Figure 1
Figure 1
Figure 2
Figure 3
Figures 2 and 3 illustrate the confusion around the origins of breakfast sausages. Is one factory near Brandon Manitoba producing Canada’s supply? We hope to get a Canadian Research Council grant to explore this question. In the mean time we will continue with our own privately funded data collection in Winnipeg restaurants.
(N.B. Sexy breakfast intern needed for note taking and sausage testing. Must have scientific mind and filthy sense of humour. Must also have own note pad and be a girl.)
Figure 1 illustrates our scientific theory about why most coffee served in Winnipeg tastes similar, i.e. bad.
We believe there exists natural coffee deposits beneath Winnipeg from which most restaurants get their coffee. In the “wet” season of spring and summer the water naturally mixes with the subterranean coffee, or mud beans, deep below the city and is easily pumped out and piped to restaurants just as drinking water is supplied by the city.
The restaurant need only heat it up and serve it as their own. The pain and bother of “brewing” coffee in the hundreds of individual establishments is thus avoided.
During the winter months it is necessary to actively pump hot water down to the mud beans to extract the flavour as the underground “lake” recedes; the pipes would be bunged up with coffee slush even if the lake was still extant.
Figure 4
Figure 4 illustrates the strange behaviour elicited from the internet when you ask for an image of
“very weak coffee”
Figure 5
Figure 6
In order to explain the mud bean weakosity encountered in our travels a test was devised. In honour of the place it was developed it is called the Campsie Test. The test is as follows; a full carafe of coffee is held up to a test pattern, the Saturday newspaper for example, and the test pattern is attempted to be seen through the coffee. If you can read through the carafe of full coffee then it passes the Campsie Test and the whole table cries “Huzzah!” and orders tea instead. Figure 5 indicates very very weak coffee (well water) and figure 6 indicates a carafe full of black paint. Proper strong coffee lies somewhere in between.
The Campsie Test
Not every restaurant takes advantage of the municipality’s offer of endless brown water and some rare locations choose to actually use their own machines, water and coffee beans purchased from mysterious sounding lands such as “Mexico” “Eeth ee oh pee ah” and “French Roast” where ever that is. As most Winnipeggers can not tell the difference, according to restaurant owners, between mud bean hole pumpings and actual coffee we assume this activity will slowly die out.
Mud Bean “nest”
Figure 7
Figure 7 illustrates the typical hot sauces that are unavailable at most restaurants. We like hot sauce on our eggs and bacon. Some of us like hot sauce on our waffles. Soy sauce and Sweet and Low may be considered “hot” by some but they are not invited to brek. Frank’s Red Hot sauce is nummy. Tabasco sauce is kind of icky. (Hot and vinegary with little flavour) Sambal Olek in both the seedy (red top) and non-seedy (green top) are both particularly nummy. Hot sauce on waffles is called the devil’s checkerboard. Thus endeth the lesson.
Cock Sauce
Brekkie-Related Terms
Ramekin - A small dish in which food can be baked and served.

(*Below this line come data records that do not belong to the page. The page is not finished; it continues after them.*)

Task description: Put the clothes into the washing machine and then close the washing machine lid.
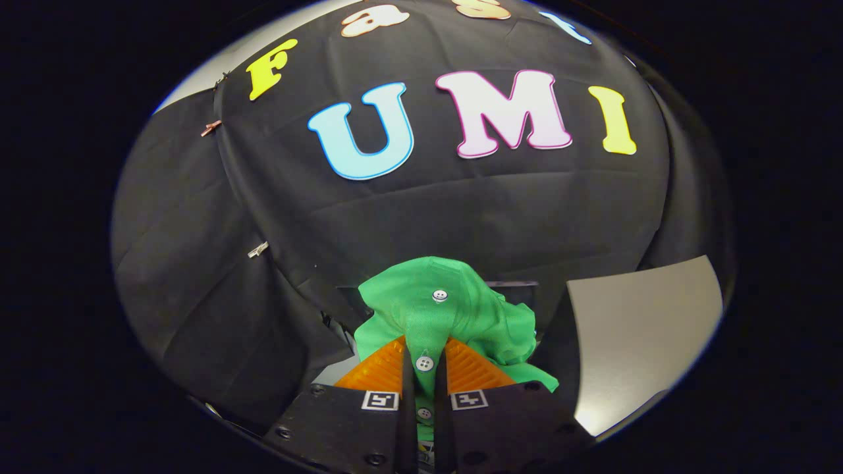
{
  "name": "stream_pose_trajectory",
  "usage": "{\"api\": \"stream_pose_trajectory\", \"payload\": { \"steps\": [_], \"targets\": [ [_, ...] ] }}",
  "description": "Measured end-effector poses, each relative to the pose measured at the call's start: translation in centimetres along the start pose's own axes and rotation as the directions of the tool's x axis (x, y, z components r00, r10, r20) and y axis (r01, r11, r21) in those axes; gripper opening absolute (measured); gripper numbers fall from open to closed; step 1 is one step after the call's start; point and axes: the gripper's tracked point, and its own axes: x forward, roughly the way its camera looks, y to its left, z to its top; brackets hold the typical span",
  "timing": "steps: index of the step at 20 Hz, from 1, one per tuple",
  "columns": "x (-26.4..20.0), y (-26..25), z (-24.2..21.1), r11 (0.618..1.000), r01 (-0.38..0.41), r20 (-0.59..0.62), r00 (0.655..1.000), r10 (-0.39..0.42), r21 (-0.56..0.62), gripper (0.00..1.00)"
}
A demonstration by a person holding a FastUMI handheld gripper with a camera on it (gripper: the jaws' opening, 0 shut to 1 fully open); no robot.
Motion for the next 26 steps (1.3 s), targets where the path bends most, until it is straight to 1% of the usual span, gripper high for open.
{"api": "stream_pose_trajectory", "payload": {
  "steps": [4,9,12,18,21,24,25,26],
  "targets": [
    [4.4,1.1,-4.1,1.0,-0.004,-0.054,0.999,0.003,-0.024,0.14],
    [9.8,0.3,-9.7,0.999,0.018,-0.114,0.993,-0.022,-0.036,0.14],
    [12.9,-0.9,-12.8,0.998,0.032,-0.125,0.991,-0.039,-0.052,0.14],
    [18.7,-3.7,-19.7,0.996,0.087,-0.189,0.978,-0.092,-0.035,0.14],
    [20.8,-4.3,-21.7,0.996,0.091,-0.202,0.975,-0.092,-0.018,0.14],
    [21.4,-4.3,-22.6,0.993,0.105,-0.2,0.973,-0.113,-0.049,0.14],
    [21.3,-4.3,-23.0,0.992,0.107,-0.193,0.974,-0.118,-0.064,0.17],
    [21.0,-4.6,-22.8,0.99,0.119,-0.175,0.976,-0.131,-0.078,0.33]
  ]
}}
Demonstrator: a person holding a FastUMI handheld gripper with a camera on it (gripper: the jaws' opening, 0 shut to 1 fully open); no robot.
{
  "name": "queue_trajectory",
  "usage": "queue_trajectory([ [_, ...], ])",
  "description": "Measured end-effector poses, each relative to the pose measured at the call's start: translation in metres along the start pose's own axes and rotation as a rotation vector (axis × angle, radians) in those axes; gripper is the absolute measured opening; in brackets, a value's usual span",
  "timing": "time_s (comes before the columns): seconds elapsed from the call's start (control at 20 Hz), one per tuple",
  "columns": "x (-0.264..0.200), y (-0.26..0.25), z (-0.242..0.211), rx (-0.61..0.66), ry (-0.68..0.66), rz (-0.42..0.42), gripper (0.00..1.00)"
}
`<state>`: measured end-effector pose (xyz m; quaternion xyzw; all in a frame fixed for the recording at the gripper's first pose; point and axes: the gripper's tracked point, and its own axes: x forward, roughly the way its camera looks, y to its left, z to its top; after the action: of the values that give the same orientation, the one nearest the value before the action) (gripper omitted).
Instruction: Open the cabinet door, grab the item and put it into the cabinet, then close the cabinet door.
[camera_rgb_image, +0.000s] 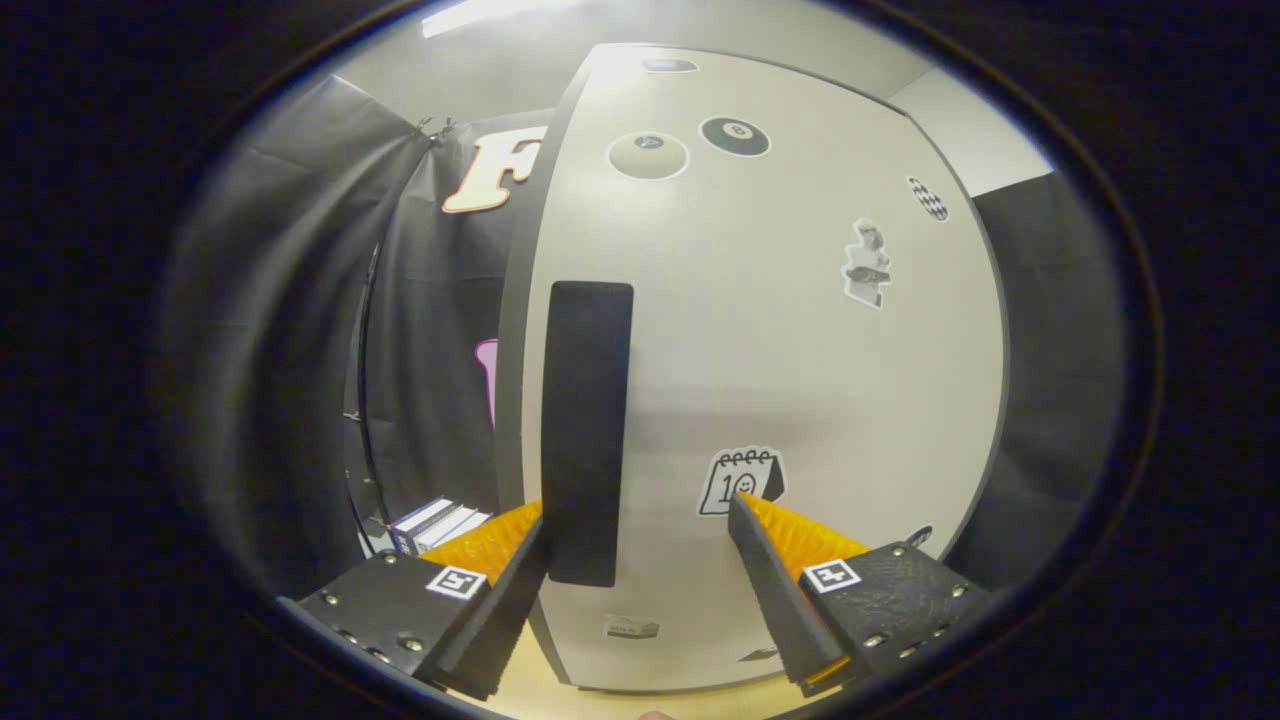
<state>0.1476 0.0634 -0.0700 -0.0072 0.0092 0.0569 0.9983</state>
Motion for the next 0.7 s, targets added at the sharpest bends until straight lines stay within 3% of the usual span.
queue_trajectory([
  [0.35, -0.012, 0.003, 0.009, -0.001, -0.022, 0.012, 1.0],
  [0.7, -0.081, -0.006, 0.034, 0.019, -0.027, 0.017, 1.0],
])
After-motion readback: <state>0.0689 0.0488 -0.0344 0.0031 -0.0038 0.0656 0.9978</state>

Kerning - The setting of type – the space between letters.
Most noticable when the “kerning” is particularly bad on a menu.
Aspic – Gelatin made from meat or fish stock. Eww.
Jell-o should be fruit flavoured even if it is made from boiled bones and cartilage.
Crufting – Classy dumpster diving; or not classy. You could come out of that dumpster covered in coffee grounds and old bacon grease and still call yourself a crufter.
Cannikin – small cup
Demitasse - a small cup for serving strong black coffee after dinner.
Invented terms
Ganky – dry-out-your-mouth feeling (a la Polonez coffee)
Slurge – grease stain on your plate that pools against the side, suitable for dipping
Scromlette – omelette without the flip, done the lazy way
Feltic- Fake Celtic
Fub – Fake Pub
Disputed spellings
Brek, brekkie (break, breaky)
Hashbrowns - Instead of hash browns. Controversy!
Multi-grain, multigrain
Garlic Sausage
-Kielbasa
-Koubasa
-Kubi
-Kolbasa
-Koubasa
-Kulbassa
-Kubasa
-Kubassa
Standards
Underground Coffee Reservoir
Universal Sausage Factory
The Campsie Test
The Spaghetti Factory Effect
Shaved Kitten Belly
Nook style hashbrowns
Breakfast music mix
Bacon & Eggs – The Lovett Sisters
Nickelbacking: People recommending places because they confuse popular with good
(i.e. the Eye Opener or McDonald’s)
Starbucks and Tim’s could fall into this as well. They are popular because they are plentiful.
Corollary: Because they have so many locations, they are popular.